6.Bölüm

27.5K 1.9K 44
                                    

"Deli misin sen öldürecek misin  beni?"
"Bir günde sayende üç defa korktum "
"Senin dudaklarına ne oldu böyle ?"deyip fısıldıyordu 
Cemal  bir adım uzağında duran kokusunu hissetti gözleri gözlerine takılı kaldı sanki hipnoz olmuştu.
"Of konuşmazsan konuşma " arkasını dönüp gideceği anda Cemal kızın başındaki yazmayı çekip aldı.
   "Sen manyak mısın ?"
"Sana bir soru sordum İsmail ile sen ?"
"Sanane kardeşim sanane ister sevgili olurum ister arkadaş bana bunu soracak kişi sen değilsin "
"Ver şu yazmayı da " sinirle adamın elinden almaya çalışıyordu Cemalde alamasın diye yazmayı iyice yukarıya kaldırdı.
"Tamam senin olsun belli ki çok beğendin güle güle tak "deyip sinirle odadan çıktı.
Zelal karşısında gördüğü Güneş ile gülümsedi .
"Cemal iyi mi güzel kızım ?"
"Şey ben görmedim bu odada mıydı ?"
"Evet demek yukarı çıktı o zaman ben bir bakayım şuna "
"Ne oldu ki Zelal teyze Cemal'e ?"
"Patlıcana alerjisi var ama  masada  nedense patlıcan yedi "
"dudakları dili şişti"
Güneş duydukları ile şaşırdı aklına İsmail geldiğinde Cemal'in deli gibi yediği patlıcan ezmesi geldi.
"Üzülme güzel kızım bir kaç saate geçiyor deli çocuk işte yine neye sinirlendi de kaptırıp yedi gör ki "diye ima dolu bir sesle yukarı çıktı.
Kız olduğu yerde şaşırmış bir şekilde kalırken Cemal'de annesini ve kızı dinlemişti.

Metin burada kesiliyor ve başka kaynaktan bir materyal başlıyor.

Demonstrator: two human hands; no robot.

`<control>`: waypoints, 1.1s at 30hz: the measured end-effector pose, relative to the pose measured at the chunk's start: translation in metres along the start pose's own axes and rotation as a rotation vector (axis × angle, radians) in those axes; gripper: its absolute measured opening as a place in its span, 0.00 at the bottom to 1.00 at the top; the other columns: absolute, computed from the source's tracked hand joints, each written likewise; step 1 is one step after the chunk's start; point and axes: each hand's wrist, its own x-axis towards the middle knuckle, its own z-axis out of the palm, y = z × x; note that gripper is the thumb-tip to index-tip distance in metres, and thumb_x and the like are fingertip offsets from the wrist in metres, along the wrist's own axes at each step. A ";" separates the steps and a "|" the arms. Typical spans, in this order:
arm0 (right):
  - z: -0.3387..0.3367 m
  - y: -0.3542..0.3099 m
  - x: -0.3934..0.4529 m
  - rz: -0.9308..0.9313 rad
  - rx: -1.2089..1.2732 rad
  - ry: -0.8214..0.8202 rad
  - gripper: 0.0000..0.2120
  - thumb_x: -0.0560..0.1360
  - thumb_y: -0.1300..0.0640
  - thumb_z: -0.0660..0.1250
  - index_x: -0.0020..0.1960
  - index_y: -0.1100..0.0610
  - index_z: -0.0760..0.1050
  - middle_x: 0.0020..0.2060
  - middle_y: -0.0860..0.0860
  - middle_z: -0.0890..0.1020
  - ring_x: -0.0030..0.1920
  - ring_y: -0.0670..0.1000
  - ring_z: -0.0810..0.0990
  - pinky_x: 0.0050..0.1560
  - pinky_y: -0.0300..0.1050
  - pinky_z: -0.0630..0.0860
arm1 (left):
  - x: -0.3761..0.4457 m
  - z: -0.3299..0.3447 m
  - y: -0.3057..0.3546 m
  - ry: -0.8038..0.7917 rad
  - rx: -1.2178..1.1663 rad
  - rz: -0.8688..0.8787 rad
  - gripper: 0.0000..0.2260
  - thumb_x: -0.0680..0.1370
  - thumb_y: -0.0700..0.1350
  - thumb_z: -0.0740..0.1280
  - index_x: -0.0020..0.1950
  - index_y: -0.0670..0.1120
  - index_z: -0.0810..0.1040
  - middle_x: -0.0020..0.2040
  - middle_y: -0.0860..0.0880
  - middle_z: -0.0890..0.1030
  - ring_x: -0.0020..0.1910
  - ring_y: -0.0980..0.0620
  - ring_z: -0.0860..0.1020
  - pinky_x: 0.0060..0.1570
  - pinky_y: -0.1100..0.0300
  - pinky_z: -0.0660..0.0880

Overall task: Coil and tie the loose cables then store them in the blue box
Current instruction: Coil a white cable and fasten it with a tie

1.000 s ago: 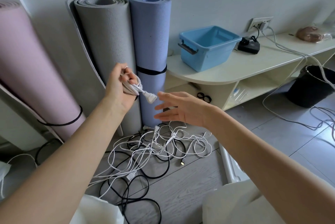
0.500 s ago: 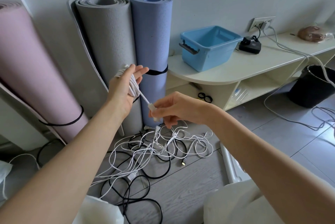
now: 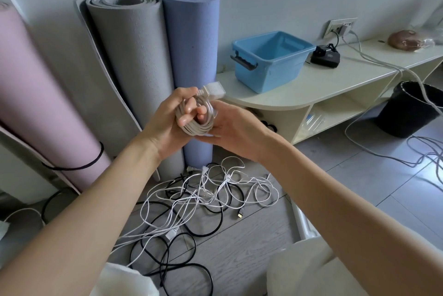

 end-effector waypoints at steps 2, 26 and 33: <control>0.000 -0.002 -0.001 -0.016 0.027 -0.024 0.10 0.77 0.66 0.54 0.53 0.60 0.72 0.44 0.58 0.76 0.46 0.54 0.77 0.58 0.50 0.75 | 0.001 -0.001 -0.003 0.018 0.036 -0.017 0.21 0.74 0.46 0.59 0.19 0.46 0.69 0.16 0.51 0.66 0.29 0.58 0.75 0.37 0.67 0.77; -0.018 0.001 -0.006 0.024 -0.532 0.160 0.11 0.77 0.49 0.59 0.47 0.55 0.75 0.39 0.52 0.78 0.40 0.49 0.76 0.41 0.43 0.74 | -0.004 -0.013 -0.013 0.138 0.481 -0.239 0.05 0.76 0.44 0.66 0.47 0.45 0.79 0.36 0.51 0.82 0.31 0.60 0.79 0.35 0.68 0.78; -0.014 0.014 0.002 0.059 -0.381 0.321 0.09 0.73 0.54 0.69 0.50 0.57 0.79 0.40 0.53 0.80 0.39 0.52 0.78 0.50 0.50 0.75 | 0.002 -0.006 -0.033 0.235 0.810 -0.076 0.03 0.73 0.39 0.71 0.44 0.47 0.79 0.33 0.54 0.80 0.30 0.64 0.77 0.35 0.71 0.74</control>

O da neden yediğini bilmiyordu ki sinirinden ne yediğini bile anlamamıştı.
Elindeki yazmaya bakıp düşünmeye başladı.
'Hani bu yazma kıymetliydi bu kadar çabuk mu pes edecek yani ?'diye söylendi.
Güneş düşünceli bir şekilde salona babasının kolunun altına girdi.
"Al yazman nerde Güneşim ?"
"Düşürdüm sanırım anne ?"
"Bu yüzden mi yüzün sirke satıyor evin içindedir kızım beş dakika da nereye gidecek "
"Buluruz üzülme "
Ekrem kızının mahsunluğunu görünce daha çok kollarının arasına aldı .
"Sana daha güzeli vereceğim hem o eskiydi üzülme güneşim "deyince babasının kollarına daha çok sokuldu.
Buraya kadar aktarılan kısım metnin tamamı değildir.